▶ Directions
Would you retype the listing word for word, skipping its pictures?

*** Opening Dataset extract ***

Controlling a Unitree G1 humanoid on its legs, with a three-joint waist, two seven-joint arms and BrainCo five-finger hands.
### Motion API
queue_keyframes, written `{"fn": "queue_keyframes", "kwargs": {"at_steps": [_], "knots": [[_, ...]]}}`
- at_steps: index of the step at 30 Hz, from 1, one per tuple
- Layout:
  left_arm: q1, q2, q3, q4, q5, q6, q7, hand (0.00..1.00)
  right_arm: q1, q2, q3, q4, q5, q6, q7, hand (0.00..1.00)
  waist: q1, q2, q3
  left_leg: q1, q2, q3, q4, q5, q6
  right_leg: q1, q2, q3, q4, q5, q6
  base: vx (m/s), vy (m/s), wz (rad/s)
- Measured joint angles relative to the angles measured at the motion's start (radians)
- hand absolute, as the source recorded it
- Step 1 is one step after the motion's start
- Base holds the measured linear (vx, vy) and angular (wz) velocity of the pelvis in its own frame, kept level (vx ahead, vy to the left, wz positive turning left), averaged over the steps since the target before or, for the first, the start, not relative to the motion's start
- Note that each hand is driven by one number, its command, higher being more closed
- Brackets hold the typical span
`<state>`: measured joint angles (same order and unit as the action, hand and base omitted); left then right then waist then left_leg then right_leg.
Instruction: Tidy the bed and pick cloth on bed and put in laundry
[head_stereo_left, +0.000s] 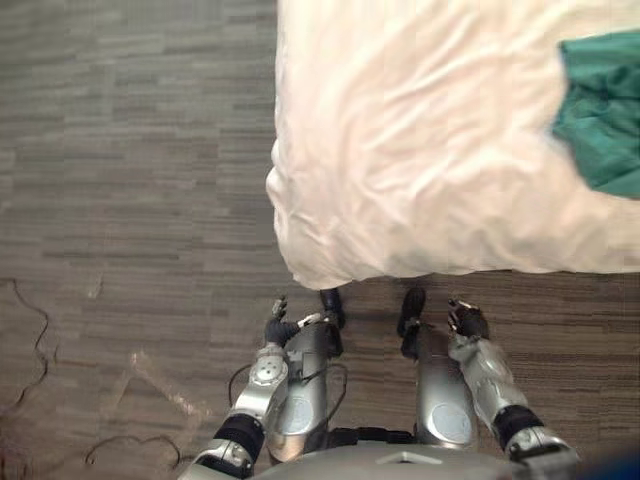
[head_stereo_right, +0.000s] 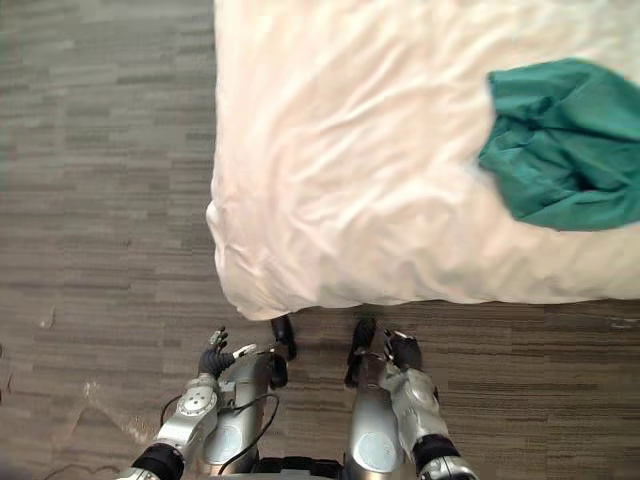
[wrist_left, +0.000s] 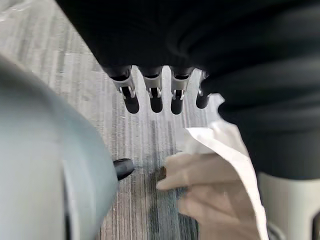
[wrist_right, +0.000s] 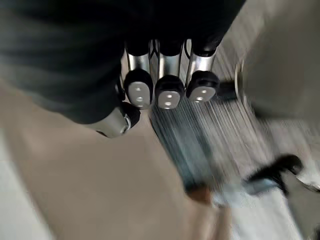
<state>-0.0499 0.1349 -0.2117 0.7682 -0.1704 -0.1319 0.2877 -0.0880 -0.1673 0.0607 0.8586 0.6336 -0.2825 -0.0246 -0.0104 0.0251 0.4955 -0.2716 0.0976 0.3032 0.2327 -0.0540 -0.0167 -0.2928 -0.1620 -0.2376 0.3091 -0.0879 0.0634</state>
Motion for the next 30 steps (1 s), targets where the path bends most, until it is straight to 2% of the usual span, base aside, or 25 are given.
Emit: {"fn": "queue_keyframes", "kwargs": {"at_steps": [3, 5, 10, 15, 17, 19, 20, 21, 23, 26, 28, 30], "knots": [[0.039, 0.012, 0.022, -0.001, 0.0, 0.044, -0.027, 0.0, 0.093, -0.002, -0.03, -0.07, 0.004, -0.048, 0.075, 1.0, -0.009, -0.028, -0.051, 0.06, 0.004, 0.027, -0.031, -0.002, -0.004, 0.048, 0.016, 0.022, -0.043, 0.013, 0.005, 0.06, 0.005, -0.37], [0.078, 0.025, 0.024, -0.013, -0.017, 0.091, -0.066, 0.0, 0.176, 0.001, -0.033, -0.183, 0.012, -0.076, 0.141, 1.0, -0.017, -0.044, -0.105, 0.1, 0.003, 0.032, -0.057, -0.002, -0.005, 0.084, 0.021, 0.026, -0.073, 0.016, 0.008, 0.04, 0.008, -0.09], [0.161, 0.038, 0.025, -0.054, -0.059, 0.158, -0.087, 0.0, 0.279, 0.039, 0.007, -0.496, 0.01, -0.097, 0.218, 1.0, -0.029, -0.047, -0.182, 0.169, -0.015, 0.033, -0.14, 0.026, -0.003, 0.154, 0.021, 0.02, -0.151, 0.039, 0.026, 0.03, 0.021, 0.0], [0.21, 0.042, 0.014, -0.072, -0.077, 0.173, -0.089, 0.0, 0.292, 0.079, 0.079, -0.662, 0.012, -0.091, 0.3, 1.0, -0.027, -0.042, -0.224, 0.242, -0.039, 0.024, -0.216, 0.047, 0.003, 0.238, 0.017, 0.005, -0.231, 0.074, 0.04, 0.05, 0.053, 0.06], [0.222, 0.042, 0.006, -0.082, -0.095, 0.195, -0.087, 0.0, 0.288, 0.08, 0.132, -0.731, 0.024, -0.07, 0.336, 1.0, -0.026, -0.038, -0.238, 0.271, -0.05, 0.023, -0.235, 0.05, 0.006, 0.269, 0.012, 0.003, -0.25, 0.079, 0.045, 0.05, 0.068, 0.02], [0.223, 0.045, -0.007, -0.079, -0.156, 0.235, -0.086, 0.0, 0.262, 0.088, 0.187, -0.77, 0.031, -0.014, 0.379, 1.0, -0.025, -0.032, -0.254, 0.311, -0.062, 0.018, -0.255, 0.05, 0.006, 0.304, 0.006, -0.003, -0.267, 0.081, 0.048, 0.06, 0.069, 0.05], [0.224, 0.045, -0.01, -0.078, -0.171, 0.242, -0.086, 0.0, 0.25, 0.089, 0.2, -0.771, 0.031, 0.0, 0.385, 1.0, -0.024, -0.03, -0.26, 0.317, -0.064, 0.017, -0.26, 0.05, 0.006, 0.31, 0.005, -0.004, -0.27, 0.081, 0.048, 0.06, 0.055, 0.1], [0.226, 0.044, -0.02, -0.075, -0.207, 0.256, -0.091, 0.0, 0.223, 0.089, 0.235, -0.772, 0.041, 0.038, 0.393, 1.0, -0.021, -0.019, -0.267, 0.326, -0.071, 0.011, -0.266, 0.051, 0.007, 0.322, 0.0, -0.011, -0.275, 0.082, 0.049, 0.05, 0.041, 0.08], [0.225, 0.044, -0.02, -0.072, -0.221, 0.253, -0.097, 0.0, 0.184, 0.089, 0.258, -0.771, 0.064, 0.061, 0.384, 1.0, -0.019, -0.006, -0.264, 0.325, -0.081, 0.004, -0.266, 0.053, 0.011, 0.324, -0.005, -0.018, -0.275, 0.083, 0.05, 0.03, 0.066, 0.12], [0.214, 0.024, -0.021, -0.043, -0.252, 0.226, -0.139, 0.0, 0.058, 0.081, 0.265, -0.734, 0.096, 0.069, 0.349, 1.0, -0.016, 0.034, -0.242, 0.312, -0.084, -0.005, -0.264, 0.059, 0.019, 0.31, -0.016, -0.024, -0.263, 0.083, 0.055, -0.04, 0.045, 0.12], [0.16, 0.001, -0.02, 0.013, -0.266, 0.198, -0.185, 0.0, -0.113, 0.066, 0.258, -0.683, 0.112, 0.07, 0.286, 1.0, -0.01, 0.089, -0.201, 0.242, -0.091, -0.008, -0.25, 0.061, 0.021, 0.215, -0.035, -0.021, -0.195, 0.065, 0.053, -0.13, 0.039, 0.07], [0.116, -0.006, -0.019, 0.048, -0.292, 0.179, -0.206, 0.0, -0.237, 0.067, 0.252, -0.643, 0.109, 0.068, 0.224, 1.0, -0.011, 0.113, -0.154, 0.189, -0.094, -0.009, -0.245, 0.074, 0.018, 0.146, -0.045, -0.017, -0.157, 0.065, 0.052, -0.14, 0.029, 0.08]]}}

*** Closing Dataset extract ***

▶ Output
Controlling a Unitree G1 humanoid on its legs, with a three-joint waist, two seven-joint arms and BrainCo five-finger hands.
### Motion API
queue_keyframes, written `{"fn": "queue_keyframes", "kwargs": {"at_steps": [_], "knots": [[_, ...]]}}`
- at_steps: index of the step at 30 Hz, from 1, one per tuple
- Layout:
  left_arm: q1, q2, q3, q4, q5, q6, q7, hand (0.00..1.00)
  right_arm: q1, q2, q3, q4, q5, q6, q7, hand (0.00..1.00)
  waist: q1, q2, q3
  left_leg: q1, q2, q3, q4, q5, q6
  right_leg: q1, q2, q3, q4, q5, q6
  base: vx (m/s), vy (m/s), wz (rad/s)
- Measured joint angles relative to the angles measured at the motion's start (radians)
- hand absolute, as the source recorded it
- Step 1 is one step after the motion's start
- Base holds the measured linear (vx, vy) and angular (wz) velocity of the pelvis in its own frame, kept level (vx ahead, vy to the left, wz positive turning left), averaged over the steps since the target before or, for the first, the start, not relative to the motion's start
- Note that each hand is driven by one number, its command, higher being more closed
- Brackets hold the typical span
`<state>`: measured joint angles (same order and unit as the action, hand and base omitted); left then right then waist then left_leg then right_leg.
Instruction: Tidy the bed and pick cloth on bed and put in laundry
[head_stereo_left, +0.000s] 
[head_stereo_right, +0.000s] 
[wrist_left, +0.000s] 
[wrist_right, +0.000s] 
<state>-0.0499 0.1349 -0.2117 0.7682 -0.1704 -0.1319 0.2877 -0.0880 -0.1673 0.0607 0.8586 0.6336 -0.2825 -0.0246 -0.0104 0.0251 0.4955 -0.2716 0.0976 0.3032 0.2327 -0.0540 -0.0167 -0.2928 -0.1620 -0.2376 0.3091 -0.0879 0.0634</state>
Motion for the next 30 steps (1 s), targets where the path bends most, until it is straight to 2% of the usual span, base aside, or 25 are given.
Emit: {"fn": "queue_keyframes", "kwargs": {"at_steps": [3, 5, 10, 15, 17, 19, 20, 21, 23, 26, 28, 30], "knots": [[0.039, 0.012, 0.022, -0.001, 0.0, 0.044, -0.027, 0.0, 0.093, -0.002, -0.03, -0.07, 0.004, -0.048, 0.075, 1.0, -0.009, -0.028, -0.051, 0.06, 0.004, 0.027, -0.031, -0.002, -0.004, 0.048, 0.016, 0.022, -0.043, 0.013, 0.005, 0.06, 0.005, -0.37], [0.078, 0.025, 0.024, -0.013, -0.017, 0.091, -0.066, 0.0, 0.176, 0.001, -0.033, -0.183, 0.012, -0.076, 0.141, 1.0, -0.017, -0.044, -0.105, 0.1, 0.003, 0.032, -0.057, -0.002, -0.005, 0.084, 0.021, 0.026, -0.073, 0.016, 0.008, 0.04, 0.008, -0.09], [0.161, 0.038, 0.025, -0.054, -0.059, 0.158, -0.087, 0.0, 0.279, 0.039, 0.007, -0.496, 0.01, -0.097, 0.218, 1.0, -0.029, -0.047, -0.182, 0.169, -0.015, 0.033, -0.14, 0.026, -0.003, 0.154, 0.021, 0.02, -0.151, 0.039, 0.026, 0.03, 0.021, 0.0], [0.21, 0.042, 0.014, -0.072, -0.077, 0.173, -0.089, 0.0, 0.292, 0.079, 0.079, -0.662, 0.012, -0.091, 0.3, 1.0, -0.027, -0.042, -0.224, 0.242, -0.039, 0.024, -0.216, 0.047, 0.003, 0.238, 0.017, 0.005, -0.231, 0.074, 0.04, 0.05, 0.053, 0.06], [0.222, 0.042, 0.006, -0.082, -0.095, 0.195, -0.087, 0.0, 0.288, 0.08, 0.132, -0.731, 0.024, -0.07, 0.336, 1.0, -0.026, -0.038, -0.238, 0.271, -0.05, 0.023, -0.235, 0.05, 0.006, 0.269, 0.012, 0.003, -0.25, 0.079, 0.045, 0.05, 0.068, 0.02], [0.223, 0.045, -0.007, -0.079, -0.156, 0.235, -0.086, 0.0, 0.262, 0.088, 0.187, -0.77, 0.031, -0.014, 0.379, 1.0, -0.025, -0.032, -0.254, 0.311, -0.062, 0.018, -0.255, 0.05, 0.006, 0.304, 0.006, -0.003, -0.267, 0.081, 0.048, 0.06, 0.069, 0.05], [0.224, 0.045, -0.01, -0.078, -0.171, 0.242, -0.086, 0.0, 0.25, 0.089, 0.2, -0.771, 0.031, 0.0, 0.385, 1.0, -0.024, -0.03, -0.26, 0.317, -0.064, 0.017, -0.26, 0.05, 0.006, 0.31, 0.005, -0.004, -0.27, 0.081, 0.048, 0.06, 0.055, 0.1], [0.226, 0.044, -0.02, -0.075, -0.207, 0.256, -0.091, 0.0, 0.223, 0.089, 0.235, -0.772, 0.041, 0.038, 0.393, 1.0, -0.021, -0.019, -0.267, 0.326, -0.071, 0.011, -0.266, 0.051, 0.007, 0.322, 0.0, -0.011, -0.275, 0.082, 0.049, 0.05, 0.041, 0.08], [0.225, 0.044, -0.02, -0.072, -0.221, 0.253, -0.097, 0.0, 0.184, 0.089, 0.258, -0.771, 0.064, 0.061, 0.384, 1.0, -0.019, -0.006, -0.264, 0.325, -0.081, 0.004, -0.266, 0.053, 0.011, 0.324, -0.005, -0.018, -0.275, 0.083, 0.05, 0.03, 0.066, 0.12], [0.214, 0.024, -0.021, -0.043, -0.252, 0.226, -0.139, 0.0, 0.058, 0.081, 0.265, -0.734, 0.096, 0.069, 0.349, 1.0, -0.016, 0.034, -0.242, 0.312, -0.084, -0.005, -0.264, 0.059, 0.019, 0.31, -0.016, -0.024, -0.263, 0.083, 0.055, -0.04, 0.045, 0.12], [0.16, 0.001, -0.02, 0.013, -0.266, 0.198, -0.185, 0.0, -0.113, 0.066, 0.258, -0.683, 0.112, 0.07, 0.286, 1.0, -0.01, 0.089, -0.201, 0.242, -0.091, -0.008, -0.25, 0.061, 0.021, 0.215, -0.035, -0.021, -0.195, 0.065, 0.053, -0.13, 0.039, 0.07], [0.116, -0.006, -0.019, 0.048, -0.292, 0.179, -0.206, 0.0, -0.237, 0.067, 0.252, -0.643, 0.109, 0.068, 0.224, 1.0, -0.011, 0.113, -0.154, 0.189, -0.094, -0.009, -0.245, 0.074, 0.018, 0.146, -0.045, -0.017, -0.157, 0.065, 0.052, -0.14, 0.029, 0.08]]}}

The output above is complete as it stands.